[MATERIAL FOR THIS TASK]
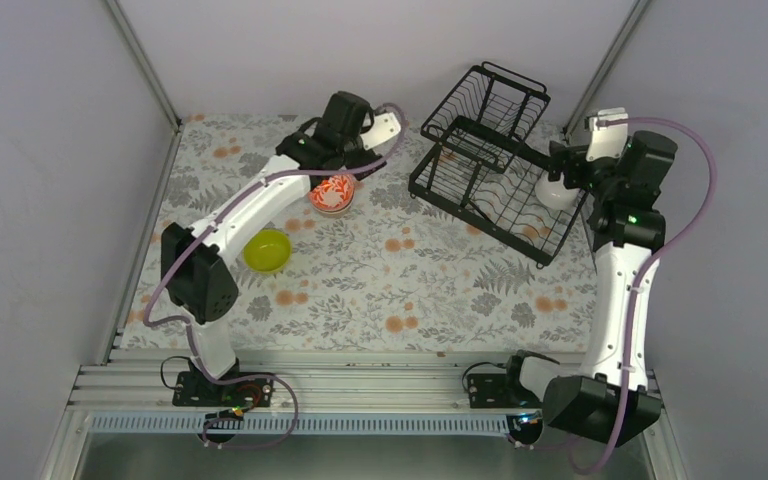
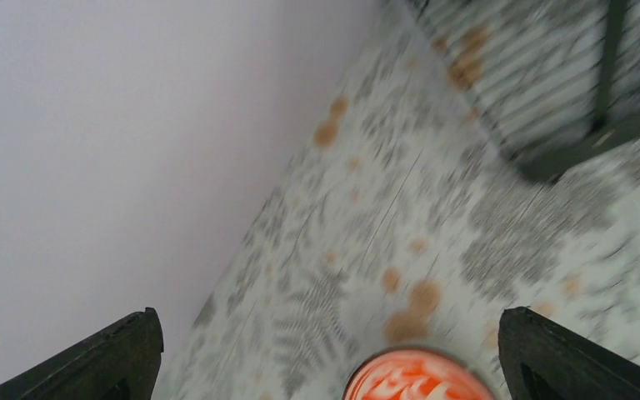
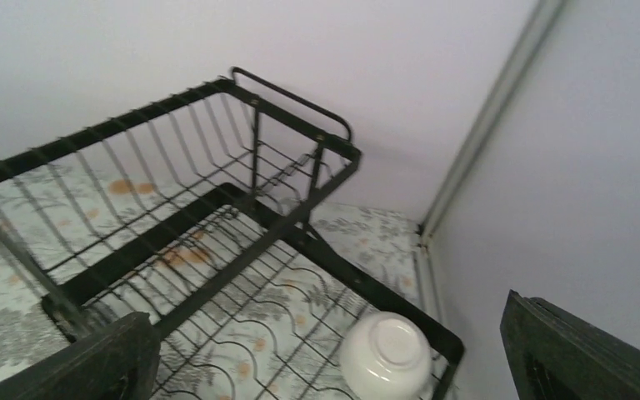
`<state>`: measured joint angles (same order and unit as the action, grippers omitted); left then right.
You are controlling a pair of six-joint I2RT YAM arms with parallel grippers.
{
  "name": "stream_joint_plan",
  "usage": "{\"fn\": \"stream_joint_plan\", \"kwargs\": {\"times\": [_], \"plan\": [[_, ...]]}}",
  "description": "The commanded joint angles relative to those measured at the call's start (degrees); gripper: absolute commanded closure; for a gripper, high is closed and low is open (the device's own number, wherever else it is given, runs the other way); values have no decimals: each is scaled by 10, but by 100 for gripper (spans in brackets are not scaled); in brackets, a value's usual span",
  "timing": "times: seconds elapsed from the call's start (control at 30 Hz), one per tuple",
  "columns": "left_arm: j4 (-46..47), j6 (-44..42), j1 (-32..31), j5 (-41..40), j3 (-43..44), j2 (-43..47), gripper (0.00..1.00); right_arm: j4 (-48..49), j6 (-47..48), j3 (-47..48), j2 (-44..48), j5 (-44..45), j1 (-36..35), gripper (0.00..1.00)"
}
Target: Unload the bowls from the dish rack
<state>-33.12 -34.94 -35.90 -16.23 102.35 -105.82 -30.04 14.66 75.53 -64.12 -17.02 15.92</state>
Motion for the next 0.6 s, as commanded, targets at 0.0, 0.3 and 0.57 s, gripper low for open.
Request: {"fn": "stream_joint_plan", "kwargs": {"times": [0.0,0.3,0.57], "plan": [[-58,77,-3,177,62,17,0,-26,-12,37,-12,68,20,0],[-7,119,-1,252,41,26,0,-101,29,37,-55,46,85,0],[58,134,3,259,-5,46,0,-137,61,31,-120,2,118,4]]}}
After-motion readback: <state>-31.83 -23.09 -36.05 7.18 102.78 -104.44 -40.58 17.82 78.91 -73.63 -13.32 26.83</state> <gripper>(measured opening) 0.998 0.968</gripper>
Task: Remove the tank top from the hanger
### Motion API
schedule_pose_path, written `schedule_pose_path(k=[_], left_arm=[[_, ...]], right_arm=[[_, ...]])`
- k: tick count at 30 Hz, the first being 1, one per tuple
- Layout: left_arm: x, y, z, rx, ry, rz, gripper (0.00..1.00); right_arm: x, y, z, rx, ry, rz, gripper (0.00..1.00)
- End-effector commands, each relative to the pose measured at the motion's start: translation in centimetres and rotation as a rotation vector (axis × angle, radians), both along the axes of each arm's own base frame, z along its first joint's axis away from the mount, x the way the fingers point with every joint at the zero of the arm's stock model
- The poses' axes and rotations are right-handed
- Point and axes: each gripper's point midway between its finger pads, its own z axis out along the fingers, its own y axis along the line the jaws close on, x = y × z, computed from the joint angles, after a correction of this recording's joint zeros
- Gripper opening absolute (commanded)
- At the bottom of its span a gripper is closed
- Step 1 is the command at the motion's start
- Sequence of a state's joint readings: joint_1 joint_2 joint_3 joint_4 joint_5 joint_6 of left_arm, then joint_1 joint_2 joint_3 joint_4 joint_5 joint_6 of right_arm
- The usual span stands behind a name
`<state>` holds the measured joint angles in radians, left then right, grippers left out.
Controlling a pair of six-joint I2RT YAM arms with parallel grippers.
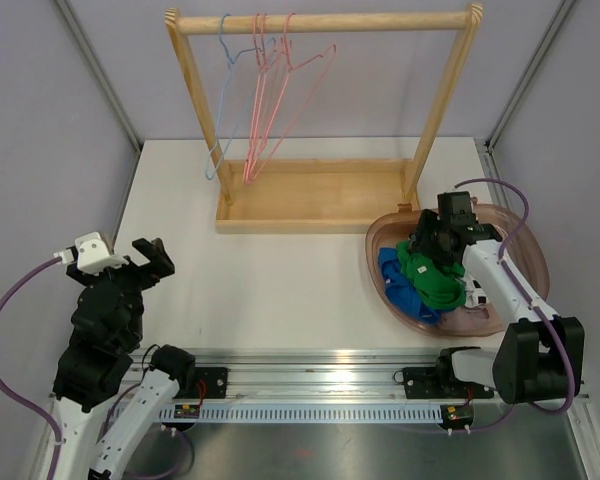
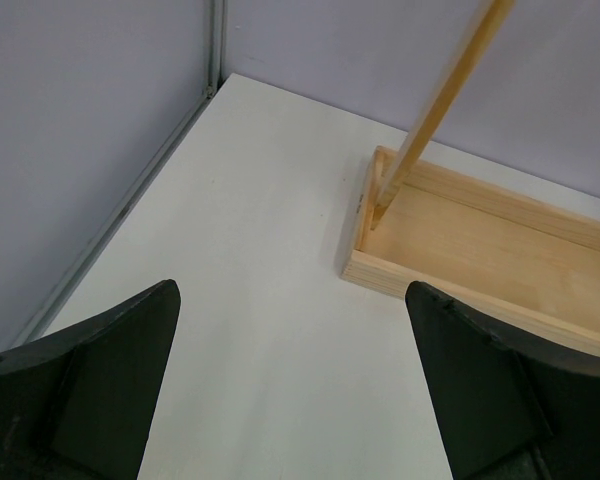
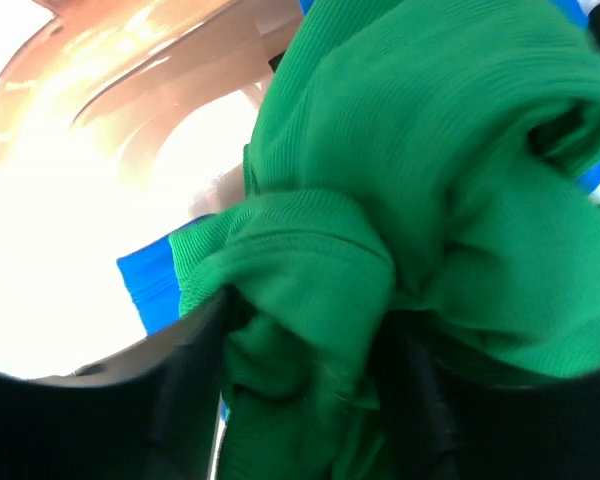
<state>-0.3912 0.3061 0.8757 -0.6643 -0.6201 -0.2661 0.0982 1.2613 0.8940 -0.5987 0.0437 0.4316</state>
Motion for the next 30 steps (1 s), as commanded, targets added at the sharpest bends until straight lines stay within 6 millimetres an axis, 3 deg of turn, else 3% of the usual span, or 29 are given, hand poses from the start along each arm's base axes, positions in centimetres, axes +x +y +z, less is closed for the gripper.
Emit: schedule_pose_path(k=[1,2,3,5,9,14,22,23,30], left_arm=[[0.4,0.1,1.3,-0.027,-0.03,0.016,0.99],[0.4,0.2,1.2,-0.022,-0.024,0.019,0.99],[0.5,0.2,1.3,-0.017,-0.022,0.02,0.99],[0.4,0.3,1.3,-0.003,-0.003,0.023,0.99],[0.3,0.2,1.2,0.008,0.035,0.019,0.99],[-0.2,-0.7,1.0,-0.002,0.081,-0.044,0.99],[-2.7,-0.1,2.8,0.009,0.155,-0.055,0.99],[-2.8,-0.2,2.8,0.018,0.171,-0.067,0.99],[-4.8,0.1,3.4,0.056,0.201,-0.104,0.99]], right_arm=[[-1.0,0.8,1.5,0.024,0.022,0.058,0.7],[-1.1,0.4,1.7,0.003,0.022,0.042,0.76],[-0.8,0.2,2.5,-0.003,0.004,0.028,0.93],[-1.1,-0.6,3.5,-0.036,-0.006,-0.003,1.0],[-0.7,-1.9,7.3,-0.075,-0.087,-0.07,0.99],[-1.5,-1.2,12.8,-0.031,-0.22,-0.026,0.99],[-5.7,0.5,21.3,0.006,-0.412,0.145,1.0],[-6.7,0.4,22.9,-0.009,-0.449,0.168,0.99],[-11.0,-2.1,27.6,-0.142,-0.536,0.155,1.0]])
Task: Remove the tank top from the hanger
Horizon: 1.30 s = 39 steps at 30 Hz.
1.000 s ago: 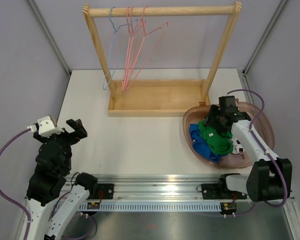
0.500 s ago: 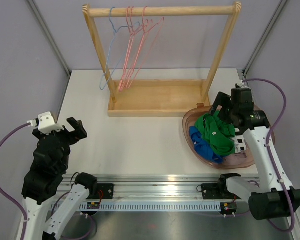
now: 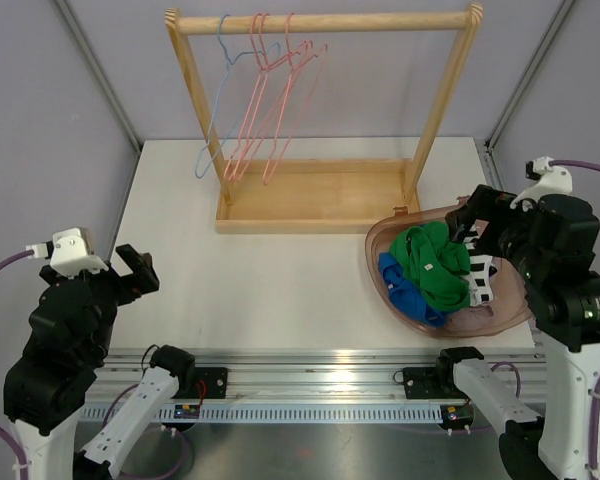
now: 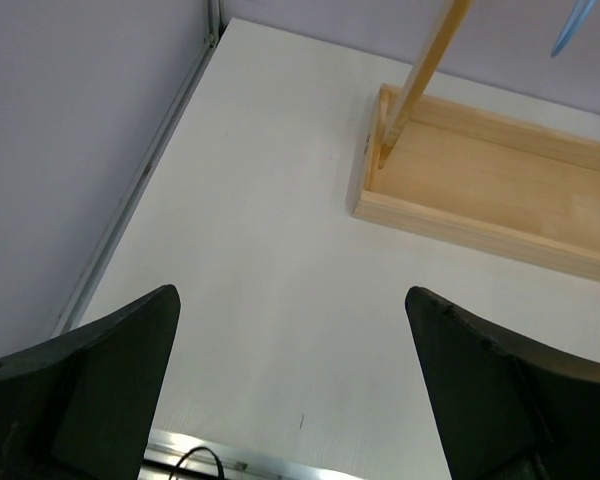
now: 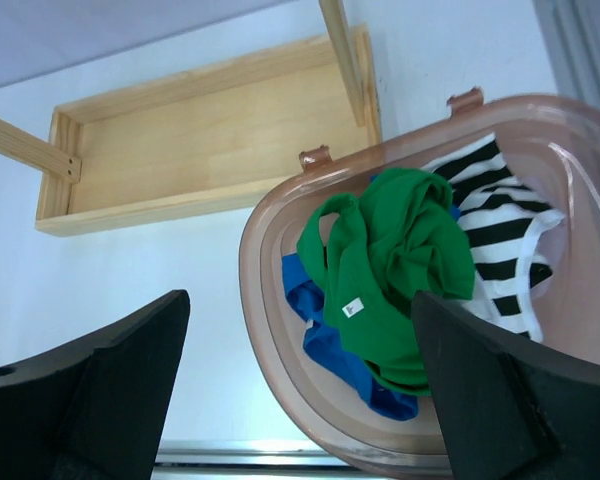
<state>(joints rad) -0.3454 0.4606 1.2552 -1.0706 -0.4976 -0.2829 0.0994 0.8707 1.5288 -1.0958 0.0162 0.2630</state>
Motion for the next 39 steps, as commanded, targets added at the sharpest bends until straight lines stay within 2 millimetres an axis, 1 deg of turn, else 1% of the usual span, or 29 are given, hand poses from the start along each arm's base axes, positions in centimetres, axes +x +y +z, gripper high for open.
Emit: schedule_pose_path(k=[1,2,3,4,6,7,8,9,10,12,16,17,18,23,27,32,39], left_arm=[[-1.1,-0.1,0.1,0.033,0.04,-0.039,0.99],[-1.3,-0.1,0.2,0.031,0.041,-0.047,0.99],[-1.6,-0.1,0.4,0.03,0.037,-0.05,0.99],[-1.8,0.0,0.2,0.036,0.051,-0.054,0.99],[-2.3,0.2,0.4,0.046,0.051,-0.057,0.99],[-2.5,0.3,0.3,0.05,0.062,-0.055,0.99],[-2.6,0.4,0.4,0.048,0.059,-0.053,0.99],[-2.8,0.4,0.4,0.048,0.062,-0.056,0.99],[-3.0,0.3,0.6,0.046,0.058,-0.061,0.99],[-3.2,0.4,0.7,0.042,0.05,-0.064,0.99],[-3.3,0.5,0.6,0.042,0.041,-0.059,0.99],[-3.1,0.4,0.1,0.046,0.05,-0.061,0.99],[-2.9,0.3,0.1,0.042,0.043,-0.061,0.99],[-2.4,0.0,-0.6,0.034,0.043,-0.063,0.99],[-1.9,-0.3,-0.1,0.012,0.001,-0.069,0.99],[-1.6,-0.5,0.0,0.0,-0.024,-0.073,0.99],[-1.5,-0.5,0.1,-0.003,-0.039,-0.068,0.99]], right_arm=[[-3.0,-1.2,1.5,-0.085,-0.027,0.003,1.0],[-3.4,-0.5,1.7,-0.105,-0.048,0.068,1.0],[-4.3,0.0,2.3,-0.106,-0.083,0.107,0.99],[-4.6,-0.2,2.6,-0.111,-0.097,0.104,0.99],[-5.3,-0.7,2.8,-0.127,-0.113,0.084,0.99],[-5.3,-0.9,2.7,-0.136,-0.11,0.073,1.0],[-5.4,-1.8,2.4,-0.157,-0.101,0.028,1.0],[-5.2,-2.0,1.8,-0.17,-0.084,0.018,1.0],[-5.2,-2.9,1.5,-0.19,-0.076,-0.026,0.99],[-5.0,-3.3,0.6,-0.207,-0.057,-0.044,0.99],[-4.8,-3.5,-0.1,-0.221,-0.057,-0.055,0.99],[-4.8,-3.6,-0.1,-0.225,-0.057,-0.058,0.99],[-4.7,-3.6,-0.2,-0.223,-0.058,-0.063,1.0],[-4.2,-3.1,-0.7,-0.204,-0.047,-0.047,0.99],[-3.6,-2.7,-1.3,-0.192,-0.038,-0.034,0.99],[-2.9,-1.9,-1.3,-0.164,-0.049,-0.011,1.0],[-2.2,-1.6,-1.9,-0.159,-0.043,-0.002,1.0]])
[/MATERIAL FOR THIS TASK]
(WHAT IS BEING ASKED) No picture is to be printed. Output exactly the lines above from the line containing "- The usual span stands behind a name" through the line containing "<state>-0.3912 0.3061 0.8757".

(FINAL ANSWER)
- The usual span stands behind a name
`<state>` holds the measured joint angles in radians, left then right, grippers left out.
Controlling a pair of six-joint I2RT YAM arms with parallel grippers.
<state>-0.3912 0.3061 0.8757 -0.6643 -0.6201 -0.2661 0.0982 1.2613 0.8940 -0.5987 0.0437 0.4316</state>

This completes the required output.